GIVEN MATERIAL =

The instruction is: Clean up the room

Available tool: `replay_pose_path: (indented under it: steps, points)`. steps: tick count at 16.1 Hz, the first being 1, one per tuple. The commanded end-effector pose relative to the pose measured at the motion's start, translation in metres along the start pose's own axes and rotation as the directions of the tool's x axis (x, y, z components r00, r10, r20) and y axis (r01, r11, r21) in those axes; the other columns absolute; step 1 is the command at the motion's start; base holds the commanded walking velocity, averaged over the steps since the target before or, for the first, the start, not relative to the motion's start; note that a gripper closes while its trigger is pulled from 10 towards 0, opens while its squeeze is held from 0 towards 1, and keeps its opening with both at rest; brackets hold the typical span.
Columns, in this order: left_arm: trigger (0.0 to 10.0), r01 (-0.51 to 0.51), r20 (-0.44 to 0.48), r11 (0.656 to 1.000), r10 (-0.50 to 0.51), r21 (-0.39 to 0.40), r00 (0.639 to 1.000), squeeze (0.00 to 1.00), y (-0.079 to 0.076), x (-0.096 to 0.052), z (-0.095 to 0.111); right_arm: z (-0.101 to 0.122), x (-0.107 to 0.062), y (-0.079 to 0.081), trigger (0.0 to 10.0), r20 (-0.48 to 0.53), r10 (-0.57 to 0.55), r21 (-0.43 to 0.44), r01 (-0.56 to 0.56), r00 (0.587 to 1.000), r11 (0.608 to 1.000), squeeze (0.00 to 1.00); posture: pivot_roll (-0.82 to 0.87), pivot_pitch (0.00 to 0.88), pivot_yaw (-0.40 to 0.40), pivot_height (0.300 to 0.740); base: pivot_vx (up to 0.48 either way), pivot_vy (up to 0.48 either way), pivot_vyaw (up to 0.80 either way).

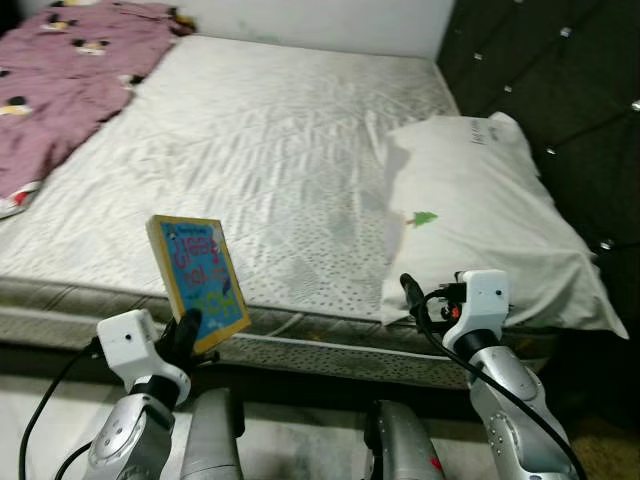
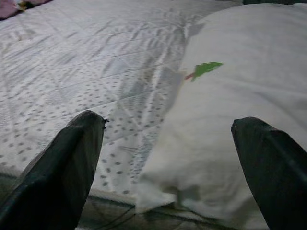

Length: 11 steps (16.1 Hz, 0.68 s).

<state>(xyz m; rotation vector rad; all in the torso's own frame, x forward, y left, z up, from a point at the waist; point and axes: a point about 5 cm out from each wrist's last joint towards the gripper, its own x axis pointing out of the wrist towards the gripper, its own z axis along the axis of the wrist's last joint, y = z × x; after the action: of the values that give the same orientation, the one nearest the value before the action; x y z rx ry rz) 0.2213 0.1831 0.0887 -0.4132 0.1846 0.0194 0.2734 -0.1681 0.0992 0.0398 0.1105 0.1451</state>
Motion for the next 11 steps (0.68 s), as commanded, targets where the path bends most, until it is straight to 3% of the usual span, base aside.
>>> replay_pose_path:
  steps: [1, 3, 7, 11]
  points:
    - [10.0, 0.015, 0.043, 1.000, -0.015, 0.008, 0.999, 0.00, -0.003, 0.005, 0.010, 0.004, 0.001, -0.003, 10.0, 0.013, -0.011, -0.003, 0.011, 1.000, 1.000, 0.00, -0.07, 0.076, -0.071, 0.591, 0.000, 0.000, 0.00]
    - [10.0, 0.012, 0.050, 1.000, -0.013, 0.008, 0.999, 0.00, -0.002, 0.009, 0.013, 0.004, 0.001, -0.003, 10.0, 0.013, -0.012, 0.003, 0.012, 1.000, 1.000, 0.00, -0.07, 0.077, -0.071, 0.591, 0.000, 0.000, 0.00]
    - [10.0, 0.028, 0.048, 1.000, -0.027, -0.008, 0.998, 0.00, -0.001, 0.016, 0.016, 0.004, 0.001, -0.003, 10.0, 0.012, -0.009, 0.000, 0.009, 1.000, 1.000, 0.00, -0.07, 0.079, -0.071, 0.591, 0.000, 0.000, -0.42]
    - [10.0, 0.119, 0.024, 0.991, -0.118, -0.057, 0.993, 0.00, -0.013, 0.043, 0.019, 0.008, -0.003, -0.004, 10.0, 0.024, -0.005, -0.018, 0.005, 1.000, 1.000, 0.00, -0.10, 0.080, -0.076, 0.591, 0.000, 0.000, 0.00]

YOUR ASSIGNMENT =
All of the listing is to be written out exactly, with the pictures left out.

ANSWER FOR THE TASK =
The instruction is: Clean up the room

Available tool: `replay_pose_path: (indented under it: steps, points)`. steps: tick count at 16.1 Hz, the first being 1, one per tuple. The commanded end-effector pose relative to the pose measured at the motion's start, translation in metres along the start pose's own axes and rotation as the directions of the tool's x axis (x, y, z components r00, r10, r20) and y axis (r01, r11, r21) in those axes; the other columns absolute; step 1 is the command at the motion's start; base holds the commanded walking velocity, averaged over the steps since the target before or, for the first, the start, not relative to the motion's start; note that a gripper closes while its trigger is pulled from 10 towards 0, opens while its squeeze is held from 0 towards 1, and keeps its opening with both at rest; brackets hold the typical span.
Columns, in this order: left_arm: trigger (0.0 to 10.0), r01 (-0.51 to 0.51), r20 (-0.44 to 0.48), r11 (0.656 to 1.000), r10 (-0.50 to 0.51), r21 (-0.39 to 0.40), r00 (0.639 to 1.000), squeeze (0.00 to 1.00), y (-0.079 to 0.076), x (-0.096 to 0.052), z (-0.095 to 0.111); right_arm: z (-0.101 to 0.122), x (-0.107 to 0.062), y (-0.079 to 0.081), trigger (0.0 to 10.0), r20 (-0.48 to 0.53), r10 (-0.57 to 0.55), r21 (-0.43 to 0.44), r01 (-0.56 to 0.56), r00 (0.587 to 1.000), r11 (0.608 to 1.000), squeeze (0.00 to 1.00); posture: pivot_roll (-0.82 to 0.87), pivot_pitch (0.00 to 0.88), pivot_yaw (-0.40 to 0.40), pivot_height (0.300 to 0.740); base: pivot_vx (up to 0.48 either way), pivot_vy (up to 0.48 either way), pivot_vyaw (up to 0.80 either way).


Length: 11 steps (16.1 Hz, 0.68 s).

<state>(xyz m; rotation vector rad; all in the torso's own frame, x forward, y left, z up, from a point at the waist; point and axes: a point about 5 cm out from each wrist's last joint towards the gripper, its own x axis pointing out of the wrist towards the gripper, its own z axis along the axis of the wrist's last joint, y = z × x; after the action: of the values that give the same orientation, the one nearest the value before the action; x y z rx ry rz) 0.2213 0.1831 0.0887 -0.4132 0.1846 0.0194 0.2734 -0.1681 0.0992 0.0398 0.1105 0.1451</state>
Motion for the next 11 steps (0.68 s), as commanded, targets where the path bends most, until it is straight to 3% of the usual span, base aside.
>>> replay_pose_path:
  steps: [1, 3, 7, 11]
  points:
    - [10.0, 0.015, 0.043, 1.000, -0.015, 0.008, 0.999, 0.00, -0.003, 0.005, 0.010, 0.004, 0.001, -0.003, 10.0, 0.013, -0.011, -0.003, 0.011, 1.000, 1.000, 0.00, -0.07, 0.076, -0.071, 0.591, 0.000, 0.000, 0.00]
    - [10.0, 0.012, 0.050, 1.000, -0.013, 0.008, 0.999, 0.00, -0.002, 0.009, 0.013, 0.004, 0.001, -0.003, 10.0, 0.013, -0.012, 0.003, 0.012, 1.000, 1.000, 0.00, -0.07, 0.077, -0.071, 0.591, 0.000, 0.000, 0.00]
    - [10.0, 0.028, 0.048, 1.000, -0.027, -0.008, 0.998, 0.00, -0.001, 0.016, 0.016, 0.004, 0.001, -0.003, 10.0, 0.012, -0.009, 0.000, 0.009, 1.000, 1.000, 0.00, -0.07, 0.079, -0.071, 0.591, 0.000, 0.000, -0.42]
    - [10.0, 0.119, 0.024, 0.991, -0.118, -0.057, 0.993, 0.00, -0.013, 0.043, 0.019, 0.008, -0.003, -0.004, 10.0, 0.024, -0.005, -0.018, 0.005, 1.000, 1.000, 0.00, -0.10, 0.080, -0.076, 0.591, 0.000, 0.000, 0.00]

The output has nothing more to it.